Где-то далеко внизу перекликались сторожа. Князь навалился локтями на стол:
— Ты был для меня букашкой, Станко… Занятной букашкой. А стал… Видишь ли, никому на свете я не рассказал бы того, что рассказал тебе. И еще расскажу. Послушай: из множества женщин своей юности я… помню одну. Помню, Станко, как она стоит в дверях, улыбается и уходит. Только это… Улыбается и уходит. Помню до мелочей ее лицо… Но ни имени, ни кто она… Не знаю.
— Это была моя мать! — крикнул Станко и испугался своего крика.
Князь опустил голову:
— Может быть… Помнишь, я спрашивал, какого цвета волосы у твоей матери?
— Не важно, — Станко говорил быстро, будто упрашивая, будто боясь, что что-то ценное, неуловимое, какая-то крохотная надежда сейчас потеряется. — Не важно… Какие волосы… Волосы в человеке… Не главное… Но я знаю… Это моя мать… Я узнал ее…
Он подался вперед, просительно заглядывая князю в глаза, глотая слезы:
— Она была красавица… Она была хорошая… И вы любили ее, любили по-настоящему… Это правда, это самая правдивая правда… Она любила вас, но злые люди…
Он осекся и замолк.
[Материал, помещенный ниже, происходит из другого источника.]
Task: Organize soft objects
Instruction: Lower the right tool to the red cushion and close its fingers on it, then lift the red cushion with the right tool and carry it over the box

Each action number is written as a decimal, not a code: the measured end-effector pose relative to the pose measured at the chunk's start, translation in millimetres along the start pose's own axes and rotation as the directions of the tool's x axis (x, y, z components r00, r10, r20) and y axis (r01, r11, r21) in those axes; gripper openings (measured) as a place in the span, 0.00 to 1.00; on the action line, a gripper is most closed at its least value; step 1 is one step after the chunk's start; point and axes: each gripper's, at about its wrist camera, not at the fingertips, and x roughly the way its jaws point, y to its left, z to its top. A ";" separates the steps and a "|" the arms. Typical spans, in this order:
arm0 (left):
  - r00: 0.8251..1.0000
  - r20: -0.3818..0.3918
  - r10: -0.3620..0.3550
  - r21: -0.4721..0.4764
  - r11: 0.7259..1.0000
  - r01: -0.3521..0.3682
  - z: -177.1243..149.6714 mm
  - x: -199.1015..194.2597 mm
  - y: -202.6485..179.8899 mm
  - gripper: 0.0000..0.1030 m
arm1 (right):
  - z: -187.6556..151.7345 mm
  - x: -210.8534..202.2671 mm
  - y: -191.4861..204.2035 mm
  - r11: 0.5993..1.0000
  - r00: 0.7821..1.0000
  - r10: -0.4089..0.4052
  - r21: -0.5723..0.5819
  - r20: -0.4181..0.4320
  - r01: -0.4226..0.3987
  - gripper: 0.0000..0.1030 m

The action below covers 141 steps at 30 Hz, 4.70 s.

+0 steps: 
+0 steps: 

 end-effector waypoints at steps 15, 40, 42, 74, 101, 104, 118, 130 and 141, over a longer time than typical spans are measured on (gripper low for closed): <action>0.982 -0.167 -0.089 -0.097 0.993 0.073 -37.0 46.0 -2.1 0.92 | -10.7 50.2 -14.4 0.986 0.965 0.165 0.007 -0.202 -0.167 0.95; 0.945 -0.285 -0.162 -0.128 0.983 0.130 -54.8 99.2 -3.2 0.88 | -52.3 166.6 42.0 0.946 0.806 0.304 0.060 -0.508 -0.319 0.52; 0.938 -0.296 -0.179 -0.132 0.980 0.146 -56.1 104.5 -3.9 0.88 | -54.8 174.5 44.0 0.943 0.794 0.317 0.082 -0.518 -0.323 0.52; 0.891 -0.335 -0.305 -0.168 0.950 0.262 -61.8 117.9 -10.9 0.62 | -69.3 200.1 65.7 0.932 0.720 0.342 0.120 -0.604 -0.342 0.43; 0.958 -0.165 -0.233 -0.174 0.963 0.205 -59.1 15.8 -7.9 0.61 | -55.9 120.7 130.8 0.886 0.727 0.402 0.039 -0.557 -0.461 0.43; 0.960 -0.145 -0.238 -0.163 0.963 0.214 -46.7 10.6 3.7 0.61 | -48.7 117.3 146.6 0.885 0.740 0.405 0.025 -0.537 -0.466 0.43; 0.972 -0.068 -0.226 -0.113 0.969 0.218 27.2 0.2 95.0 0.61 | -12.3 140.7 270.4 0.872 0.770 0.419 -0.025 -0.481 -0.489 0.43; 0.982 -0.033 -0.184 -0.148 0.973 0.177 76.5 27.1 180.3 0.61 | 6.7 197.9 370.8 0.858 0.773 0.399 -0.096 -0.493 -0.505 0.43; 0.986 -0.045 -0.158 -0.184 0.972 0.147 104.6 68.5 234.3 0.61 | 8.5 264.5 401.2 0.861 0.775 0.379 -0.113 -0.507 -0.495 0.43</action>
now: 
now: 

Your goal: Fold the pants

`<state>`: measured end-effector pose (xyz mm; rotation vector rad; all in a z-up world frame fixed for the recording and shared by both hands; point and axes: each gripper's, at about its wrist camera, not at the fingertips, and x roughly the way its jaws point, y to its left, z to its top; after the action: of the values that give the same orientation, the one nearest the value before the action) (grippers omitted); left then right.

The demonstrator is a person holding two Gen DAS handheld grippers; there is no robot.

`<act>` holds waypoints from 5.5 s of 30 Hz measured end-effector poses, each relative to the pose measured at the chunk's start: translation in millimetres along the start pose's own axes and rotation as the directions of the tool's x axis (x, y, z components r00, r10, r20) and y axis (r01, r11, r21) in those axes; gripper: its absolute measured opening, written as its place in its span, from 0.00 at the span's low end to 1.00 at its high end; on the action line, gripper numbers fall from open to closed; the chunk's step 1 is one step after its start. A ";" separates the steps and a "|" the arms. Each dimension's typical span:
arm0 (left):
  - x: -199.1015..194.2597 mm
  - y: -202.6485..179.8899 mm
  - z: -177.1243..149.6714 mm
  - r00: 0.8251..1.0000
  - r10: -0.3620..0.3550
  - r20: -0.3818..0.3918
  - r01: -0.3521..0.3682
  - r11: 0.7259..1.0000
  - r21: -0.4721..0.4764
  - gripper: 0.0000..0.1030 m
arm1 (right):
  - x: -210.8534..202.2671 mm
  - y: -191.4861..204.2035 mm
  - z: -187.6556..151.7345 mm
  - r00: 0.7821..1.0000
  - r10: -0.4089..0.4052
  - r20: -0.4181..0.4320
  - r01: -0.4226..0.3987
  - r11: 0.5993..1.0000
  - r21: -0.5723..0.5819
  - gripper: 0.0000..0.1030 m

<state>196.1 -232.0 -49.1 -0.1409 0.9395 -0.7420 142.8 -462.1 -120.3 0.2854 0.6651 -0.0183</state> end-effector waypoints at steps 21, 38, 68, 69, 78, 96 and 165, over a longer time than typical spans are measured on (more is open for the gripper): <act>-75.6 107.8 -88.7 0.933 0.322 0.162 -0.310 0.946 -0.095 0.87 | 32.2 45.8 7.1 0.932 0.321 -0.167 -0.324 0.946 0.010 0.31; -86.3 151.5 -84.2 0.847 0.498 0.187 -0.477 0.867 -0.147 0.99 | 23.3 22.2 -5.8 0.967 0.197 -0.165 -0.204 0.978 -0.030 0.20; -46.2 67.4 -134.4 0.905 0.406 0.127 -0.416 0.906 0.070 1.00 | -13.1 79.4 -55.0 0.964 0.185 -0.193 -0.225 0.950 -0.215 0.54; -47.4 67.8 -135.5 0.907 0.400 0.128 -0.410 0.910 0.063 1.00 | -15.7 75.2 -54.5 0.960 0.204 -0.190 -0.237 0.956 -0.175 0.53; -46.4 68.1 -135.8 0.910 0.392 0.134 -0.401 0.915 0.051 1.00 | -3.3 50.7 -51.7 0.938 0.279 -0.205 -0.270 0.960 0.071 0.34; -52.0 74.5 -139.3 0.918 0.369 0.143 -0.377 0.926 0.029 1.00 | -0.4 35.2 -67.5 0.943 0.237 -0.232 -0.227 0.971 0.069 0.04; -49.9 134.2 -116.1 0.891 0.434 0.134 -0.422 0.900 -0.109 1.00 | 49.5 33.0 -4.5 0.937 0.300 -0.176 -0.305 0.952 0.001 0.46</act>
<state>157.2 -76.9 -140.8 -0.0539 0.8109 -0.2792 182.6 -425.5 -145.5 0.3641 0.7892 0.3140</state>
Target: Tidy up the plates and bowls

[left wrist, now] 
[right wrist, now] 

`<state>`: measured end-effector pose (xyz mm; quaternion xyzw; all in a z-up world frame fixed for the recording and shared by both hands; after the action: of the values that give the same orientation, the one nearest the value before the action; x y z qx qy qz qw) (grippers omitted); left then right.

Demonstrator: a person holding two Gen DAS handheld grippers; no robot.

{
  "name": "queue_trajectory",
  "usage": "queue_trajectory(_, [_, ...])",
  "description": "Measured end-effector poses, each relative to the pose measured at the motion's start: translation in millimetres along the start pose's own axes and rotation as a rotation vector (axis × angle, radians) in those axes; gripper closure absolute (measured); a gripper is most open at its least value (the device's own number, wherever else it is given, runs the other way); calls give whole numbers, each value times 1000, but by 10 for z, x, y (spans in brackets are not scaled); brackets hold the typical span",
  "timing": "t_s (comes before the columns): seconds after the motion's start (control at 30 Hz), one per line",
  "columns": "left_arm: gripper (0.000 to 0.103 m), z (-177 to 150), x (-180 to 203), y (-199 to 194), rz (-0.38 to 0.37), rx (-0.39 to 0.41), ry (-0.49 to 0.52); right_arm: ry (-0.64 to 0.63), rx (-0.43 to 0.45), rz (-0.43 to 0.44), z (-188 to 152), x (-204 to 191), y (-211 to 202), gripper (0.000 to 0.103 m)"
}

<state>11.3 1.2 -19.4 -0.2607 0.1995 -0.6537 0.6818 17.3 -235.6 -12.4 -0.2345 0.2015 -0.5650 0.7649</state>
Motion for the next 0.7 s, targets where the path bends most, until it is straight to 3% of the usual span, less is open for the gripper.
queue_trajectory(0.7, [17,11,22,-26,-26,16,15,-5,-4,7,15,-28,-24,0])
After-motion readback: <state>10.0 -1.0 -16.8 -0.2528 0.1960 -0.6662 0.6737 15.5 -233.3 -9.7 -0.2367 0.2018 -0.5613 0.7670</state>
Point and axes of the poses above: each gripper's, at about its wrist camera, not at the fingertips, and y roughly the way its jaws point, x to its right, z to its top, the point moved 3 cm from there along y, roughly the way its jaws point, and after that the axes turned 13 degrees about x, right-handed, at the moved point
Злые люди… Разлучили. Какая красивая детская сказочка.
— Ну вот и все, Станко, — тихо сказал князь. — Я сказал тебе все, что хотел… И что мог сейчас сказать. А теперь…
Он поднялся. Лицо его снова стало, как на портрете — хищное и надменное. Он хлопнул в ладоши.
Сразу два лакея вбежали и замерли в поклоне.
— Огня, — уронил князь, и оба схватили по светильнику.
— Вперед, — сказал князь, и оба, передвигаясь на полусогнутых, распахнули перед ним створки двери, приглашая выйти.